▸ What is being asked: Where the material below has a line containing "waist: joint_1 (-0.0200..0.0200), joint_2", start repeating exactly, and keep going through the line containing "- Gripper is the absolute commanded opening", with no other lines.

▸ Dataset content:
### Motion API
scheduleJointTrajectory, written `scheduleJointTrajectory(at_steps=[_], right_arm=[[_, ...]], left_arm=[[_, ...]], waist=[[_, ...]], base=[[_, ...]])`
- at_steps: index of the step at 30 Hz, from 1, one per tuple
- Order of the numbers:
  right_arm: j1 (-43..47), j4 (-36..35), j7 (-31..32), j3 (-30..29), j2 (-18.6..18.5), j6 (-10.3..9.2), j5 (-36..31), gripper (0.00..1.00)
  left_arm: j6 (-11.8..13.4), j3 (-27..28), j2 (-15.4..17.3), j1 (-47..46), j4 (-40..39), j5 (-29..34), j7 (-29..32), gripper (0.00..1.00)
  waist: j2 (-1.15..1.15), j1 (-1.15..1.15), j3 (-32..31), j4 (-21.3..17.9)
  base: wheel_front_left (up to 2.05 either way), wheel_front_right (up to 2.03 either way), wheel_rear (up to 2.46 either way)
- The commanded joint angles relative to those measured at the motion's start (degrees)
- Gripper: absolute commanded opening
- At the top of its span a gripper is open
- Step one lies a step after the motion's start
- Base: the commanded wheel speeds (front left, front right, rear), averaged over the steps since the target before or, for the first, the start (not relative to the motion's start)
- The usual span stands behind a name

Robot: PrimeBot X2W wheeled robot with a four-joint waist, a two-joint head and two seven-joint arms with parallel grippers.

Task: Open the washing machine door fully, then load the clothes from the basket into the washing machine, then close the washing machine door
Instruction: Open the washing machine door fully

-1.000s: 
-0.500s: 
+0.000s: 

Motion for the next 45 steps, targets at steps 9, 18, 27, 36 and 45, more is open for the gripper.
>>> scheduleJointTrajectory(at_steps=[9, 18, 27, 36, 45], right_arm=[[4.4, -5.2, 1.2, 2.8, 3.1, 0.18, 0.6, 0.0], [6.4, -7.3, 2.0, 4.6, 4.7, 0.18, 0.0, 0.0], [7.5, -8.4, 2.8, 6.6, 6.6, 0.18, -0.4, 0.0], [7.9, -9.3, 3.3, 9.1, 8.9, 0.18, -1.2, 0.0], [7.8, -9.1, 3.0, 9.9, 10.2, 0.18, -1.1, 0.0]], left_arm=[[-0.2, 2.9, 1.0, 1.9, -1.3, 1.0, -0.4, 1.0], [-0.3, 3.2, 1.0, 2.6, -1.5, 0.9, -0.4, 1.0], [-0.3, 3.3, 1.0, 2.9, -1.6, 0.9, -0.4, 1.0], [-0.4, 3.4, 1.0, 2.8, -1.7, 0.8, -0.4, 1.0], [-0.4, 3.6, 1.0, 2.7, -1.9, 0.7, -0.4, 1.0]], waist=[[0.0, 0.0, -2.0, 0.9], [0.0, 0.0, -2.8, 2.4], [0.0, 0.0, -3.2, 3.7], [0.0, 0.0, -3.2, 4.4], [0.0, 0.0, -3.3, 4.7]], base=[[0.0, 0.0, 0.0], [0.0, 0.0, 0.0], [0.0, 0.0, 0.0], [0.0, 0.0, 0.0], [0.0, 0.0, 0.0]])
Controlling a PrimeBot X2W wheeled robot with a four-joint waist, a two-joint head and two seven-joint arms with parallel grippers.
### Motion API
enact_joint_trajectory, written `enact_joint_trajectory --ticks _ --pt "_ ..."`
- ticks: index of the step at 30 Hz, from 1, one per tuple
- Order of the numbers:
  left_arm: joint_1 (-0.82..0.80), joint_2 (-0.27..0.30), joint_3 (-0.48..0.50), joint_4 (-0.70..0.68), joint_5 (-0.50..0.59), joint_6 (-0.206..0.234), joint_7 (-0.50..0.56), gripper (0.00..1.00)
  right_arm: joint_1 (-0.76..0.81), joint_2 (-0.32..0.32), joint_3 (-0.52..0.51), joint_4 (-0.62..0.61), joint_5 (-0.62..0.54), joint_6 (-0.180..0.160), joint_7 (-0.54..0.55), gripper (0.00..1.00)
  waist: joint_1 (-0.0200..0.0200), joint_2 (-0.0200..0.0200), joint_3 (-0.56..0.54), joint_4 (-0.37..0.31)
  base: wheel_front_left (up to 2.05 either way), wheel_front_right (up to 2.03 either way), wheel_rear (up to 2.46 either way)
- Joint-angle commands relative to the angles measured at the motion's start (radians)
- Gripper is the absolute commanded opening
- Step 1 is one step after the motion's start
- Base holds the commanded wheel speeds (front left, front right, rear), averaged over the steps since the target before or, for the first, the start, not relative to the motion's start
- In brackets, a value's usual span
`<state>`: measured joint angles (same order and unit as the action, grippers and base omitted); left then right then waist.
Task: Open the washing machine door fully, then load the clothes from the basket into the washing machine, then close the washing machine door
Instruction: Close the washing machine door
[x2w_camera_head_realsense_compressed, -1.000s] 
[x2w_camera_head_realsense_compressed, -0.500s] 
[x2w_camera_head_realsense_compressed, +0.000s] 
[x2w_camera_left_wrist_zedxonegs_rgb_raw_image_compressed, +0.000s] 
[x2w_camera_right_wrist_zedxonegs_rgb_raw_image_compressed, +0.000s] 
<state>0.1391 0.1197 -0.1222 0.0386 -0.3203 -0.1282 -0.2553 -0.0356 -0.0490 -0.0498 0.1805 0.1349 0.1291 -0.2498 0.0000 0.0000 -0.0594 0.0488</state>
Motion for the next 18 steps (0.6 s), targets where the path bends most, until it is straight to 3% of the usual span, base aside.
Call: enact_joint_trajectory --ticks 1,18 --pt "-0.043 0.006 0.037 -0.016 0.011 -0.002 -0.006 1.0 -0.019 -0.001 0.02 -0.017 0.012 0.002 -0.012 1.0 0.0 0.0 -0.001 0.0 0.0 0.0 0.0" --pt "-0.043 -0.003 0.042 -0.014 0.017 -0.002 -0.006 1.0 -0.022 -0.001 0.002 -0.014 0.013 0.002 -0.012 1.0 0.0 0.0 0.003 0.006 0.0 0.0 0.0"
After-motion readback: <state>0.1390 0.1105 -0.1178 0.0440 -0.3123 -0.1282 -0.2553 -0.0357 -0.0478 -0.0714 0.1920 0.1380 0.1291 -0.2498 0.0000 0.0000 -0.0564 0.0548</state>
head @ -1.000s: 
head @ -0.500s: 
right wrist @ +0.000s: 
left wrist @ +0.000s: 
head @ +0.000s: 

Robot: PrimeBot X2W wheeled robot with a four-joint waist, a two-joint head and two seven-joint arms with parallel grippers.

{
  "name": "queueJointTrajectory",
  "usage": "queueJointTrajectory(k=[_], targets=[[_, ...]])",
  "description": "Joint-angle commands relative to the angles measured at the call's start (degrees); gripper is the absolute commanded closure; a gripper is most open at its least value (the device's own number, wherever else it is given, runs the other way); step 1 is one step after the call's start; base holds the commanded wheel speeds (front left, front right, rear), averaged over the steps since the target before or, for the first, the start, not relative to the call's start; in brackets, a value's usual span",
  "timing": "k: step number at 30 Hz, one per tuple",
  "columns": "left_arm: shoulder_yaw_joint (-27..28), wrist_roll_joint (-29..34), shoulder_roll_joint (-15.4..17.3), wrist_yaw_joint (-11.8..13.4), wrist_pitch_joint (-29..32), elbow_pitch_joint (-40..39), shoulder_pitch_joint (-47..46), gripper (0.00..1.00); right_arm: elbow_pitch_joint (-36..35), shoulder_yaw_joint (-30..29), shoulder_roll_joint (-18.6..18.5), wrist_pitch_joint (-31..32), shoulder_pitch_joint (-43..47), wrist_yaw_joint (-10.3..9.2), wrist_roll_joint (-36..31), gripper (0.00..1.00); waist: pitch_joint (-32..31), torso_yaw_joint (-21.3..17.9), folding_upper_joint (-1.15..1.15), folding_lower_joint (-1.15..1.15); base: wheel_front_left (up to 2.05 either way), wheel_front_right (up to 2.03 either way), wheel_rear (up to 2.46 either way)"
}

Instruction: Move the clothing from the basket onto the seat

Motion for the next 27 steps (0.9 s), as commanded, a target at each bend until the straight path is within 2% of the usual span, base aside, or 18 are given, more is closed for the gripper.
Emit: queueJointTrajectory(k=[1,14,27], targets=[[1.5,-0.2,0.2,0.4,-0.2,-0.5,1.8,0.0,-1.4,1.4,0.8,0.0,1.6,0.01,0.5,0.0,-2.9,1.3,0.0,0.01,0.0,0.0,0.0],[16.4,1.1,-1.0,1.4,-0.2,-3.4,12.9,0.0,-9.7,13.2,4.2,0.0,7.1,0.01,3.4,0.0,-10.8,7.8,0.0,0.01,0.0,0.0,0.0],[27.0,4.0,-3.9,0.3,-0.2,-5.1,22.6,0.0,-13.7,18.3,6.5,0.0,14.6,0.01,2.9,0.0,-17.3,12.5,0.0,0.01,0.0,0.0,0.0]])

▸ Written response:
  waist: joint_1 (-0.0200..0.0200), joint_2 (-0.0200..0.0200), joint_3 (-0.56..0.54), joint_4 (-0.37..0.31)
  base: wheel_front_left (up to 2.05 either way), wheel_front_right (up to 2.03 either way), wheel_rear (up to 2.46 either way)
- Joint-angle commands relative to the angles measured at the motion's start (radians)
- Gripper is the absolute commanded opening

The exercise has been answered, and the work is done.